Look over the material for the string "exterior". Copy every line where it turns up.

▶ _Input material_:
++++++++

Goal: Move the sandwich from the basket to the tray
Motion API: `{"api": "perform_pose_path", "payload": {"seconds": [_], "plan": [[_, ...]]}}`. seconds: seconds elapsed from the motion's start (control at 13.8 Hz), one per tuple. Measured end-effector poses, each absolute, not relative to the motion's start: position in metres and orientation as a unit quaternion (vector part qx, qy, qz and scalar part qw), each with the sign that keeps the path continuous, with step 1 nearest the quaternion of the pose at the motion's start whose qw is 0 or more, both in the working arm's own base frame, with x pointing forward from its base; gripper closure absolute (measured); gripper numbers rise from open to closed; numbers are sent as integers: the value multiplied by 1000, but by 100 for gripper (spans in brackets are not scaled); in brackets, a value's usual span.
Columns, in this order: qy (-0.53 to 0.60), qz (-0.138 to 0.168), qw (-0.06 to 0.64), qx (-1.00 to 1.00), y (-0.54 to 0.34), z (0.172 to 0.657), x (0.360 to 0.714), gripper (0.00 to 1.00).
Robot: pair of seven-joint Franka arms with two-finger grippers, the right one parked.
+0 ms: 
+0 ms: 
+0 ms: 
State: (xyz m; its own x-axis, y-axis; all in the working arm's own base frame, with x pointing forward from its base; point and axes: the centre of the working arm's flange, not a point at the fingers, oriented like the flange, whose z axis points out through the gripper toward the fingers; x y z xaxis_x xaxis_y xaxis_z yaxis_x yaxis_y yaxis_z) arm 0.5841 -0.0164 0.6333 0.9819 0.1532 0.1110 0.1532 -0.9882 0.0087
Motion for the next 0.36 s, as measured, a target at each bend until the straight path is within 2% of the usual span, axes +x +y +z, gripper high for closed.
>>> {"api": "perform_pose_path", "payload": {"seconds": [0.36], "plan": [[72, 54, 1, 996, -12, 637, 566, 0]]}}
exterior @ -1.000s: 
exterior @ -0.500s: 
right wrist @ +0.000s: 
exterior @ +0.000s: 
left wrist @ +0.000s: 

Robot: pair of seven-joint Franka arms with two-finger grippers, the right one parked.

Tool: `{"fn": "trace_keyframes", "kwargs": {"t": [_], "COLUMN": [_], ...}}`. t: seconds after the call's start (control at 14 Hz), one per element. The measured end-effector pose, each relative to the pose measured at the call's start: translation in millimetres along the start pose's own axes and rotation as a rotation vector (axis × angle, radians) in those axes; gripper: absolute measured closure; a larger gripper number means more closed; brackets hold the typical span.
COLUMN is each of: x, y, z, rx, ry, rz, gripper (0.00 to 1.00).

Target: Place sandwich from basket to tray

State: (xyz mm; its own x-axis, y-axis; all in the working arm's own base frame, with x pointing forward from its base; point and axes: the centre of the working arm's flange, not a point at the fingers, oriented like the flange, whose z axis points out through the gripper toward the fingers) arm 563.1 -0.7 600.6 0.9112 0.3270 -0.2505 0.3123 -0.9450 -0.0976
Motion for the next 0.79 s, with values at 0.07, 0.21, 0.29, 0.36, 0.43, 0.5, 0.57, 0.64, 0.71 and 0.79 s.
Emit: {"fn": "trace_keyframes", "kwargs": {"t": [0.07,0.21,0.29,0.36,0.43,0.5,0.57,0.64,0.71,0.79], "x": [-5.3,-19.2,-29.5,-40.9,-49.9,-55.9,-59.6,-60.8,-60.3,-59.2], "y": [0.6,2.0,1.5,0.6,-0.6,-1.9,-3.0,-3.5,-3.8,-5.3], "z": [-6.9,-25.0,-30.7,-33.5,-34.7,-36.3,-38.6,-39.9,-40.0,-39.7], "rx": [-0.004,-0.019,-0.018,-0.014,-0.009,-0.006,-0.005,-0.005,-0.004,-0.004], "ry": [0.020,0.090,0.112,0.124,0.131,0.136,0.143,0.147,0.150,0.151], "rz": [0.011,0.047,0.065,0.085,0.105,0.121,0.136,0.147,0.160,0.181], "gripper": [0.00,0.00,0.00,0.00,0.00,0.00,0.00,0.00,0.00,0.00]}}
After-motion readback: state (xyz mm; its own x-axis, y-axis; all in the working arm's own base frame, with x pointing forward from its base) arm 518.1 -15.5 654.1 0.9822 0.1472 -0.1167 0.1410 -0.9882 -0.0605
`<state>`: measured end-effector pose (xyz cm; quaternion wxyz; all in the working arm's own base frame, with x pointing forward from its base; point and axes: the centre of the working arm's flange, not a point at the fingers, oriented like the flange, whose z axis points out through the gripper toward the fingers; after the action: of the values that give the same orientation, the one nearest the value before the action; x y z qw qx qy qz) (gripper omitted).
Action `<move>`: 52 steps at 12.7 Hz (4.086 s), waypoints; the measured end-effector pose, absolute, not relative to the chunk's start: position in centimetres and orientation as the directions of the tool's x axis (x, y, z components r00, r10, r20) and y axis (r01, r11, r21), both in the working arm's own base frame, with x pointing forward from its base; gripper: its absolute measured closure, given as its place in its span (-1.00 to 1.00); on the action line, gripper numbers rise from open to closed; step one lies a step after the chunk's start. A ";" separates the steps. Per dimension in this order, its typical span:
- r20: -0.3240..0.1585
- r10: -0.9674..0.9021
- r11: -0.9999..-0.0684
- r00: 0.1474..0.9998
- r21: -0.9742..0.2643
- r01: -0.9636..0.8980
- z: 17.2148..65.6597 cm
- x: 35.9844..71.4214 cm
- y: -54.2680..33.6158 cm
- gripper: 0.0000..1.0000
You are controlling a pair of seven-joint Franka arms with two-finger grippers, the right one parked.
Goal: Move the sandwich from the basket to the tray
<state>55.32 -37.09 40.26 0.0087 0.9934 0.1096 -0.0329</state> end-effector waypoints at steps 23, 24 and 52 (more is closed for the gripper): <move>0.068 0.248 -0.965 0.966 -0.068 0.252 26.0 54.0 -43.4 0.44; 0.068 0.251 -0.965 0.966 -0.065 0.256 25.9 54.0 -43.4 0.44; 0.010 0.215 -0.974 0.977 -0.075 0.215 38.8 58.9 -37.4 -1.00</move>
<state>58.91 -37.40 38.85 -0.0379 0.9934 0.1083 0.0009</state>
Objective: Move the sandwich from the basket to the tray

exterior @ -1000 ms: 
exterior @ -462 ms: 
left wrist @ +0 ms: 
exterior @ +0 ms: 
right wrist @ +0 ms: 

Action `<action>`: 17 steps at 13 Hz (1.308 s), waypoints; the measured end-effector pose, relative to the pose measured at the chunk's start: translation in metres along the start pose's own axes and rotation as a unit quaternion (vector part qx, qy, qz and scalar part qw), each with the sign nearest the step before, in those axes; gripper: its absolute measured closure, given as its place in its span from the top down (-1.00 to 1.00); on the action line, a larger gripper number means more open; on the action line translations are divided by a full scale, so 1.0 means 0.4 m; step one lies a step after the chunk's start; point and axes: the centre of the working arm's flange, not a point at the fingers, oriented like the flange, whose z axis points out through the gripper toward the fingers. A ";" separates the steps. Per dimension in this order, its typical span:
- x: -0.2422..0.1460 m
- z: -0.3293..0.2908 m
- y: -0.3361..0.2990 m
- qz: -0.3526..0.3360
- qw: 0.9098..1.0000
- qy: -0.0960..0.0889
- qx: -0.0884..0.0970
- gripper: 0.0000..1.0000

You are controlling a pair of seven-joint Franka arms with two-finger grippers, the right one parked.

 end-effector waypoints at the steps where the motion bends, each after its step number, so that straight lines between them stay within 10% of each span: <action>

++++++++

▶ _Problem solution_:
exterior @ -1.000s: 
exterior @ -0.500s: 
exterior @ +0.000s: 
exterior @ -1000 ms: 
exterior @ -462 ms: 
exterior @ +0 ms: 

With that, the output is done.